+++ Dataset content +++

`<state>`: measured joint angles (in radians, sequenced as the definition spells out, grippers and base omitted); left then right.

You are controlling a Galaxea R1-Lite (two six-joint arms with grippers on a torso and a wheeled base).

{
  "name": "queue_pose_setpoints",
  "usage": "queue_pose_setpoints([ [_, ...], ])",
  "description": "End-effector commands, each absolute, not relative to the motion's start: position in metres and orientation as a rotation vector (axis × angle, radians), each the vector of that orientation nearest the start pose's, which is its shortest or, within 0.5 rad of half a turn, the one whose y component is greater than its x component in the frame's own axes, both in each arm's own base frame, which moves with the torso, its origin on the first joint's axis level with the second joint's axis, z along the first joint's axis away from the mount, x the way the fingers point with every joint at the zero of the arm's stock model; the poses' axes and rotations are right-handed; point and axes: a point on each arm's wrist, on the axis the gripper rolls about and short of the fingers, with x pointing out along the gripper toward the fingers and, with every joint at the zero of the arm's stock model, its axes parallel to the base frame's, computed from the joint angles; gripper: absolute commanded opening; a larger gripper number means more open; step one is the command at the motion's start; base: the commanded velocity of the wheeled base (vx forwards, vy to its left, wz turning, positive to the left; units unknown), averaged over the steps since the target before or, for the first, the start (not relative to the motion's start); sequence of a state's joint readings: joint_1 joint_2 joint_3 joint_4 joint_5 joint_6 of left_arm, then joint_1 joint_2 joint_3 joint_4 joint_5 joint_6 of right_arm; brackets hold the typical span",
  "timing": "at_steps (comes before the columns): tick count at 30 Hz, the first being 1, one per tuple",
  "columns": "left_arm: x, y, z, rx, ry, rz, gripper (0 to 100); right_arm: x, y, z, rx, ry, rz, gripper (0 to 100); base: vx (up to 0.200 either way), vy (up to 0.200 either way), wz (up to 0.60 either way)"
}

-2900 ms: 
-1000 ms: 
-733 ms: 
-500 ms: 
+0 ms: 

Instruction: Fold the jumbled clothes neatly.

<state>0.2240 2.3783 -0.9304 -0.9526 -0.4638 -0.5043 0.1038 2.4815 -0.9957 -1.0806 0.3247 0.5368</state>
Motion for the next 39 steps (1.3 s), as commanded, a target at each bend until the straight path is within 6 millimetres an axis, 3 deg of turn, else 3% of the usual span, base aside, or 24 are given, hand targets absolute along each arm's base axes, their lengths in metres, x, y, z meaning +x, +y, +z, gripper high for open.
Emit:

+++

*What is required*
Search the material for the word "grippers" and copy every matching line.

*Task result*
`<state>`: measured joint angles (in radians, sequenced as the definition spells out, grippers and base omitted); left then right.
You are controlling a Galaxea R1-Lite (two six-joint arms with grippers on a torso and a wheeled base).

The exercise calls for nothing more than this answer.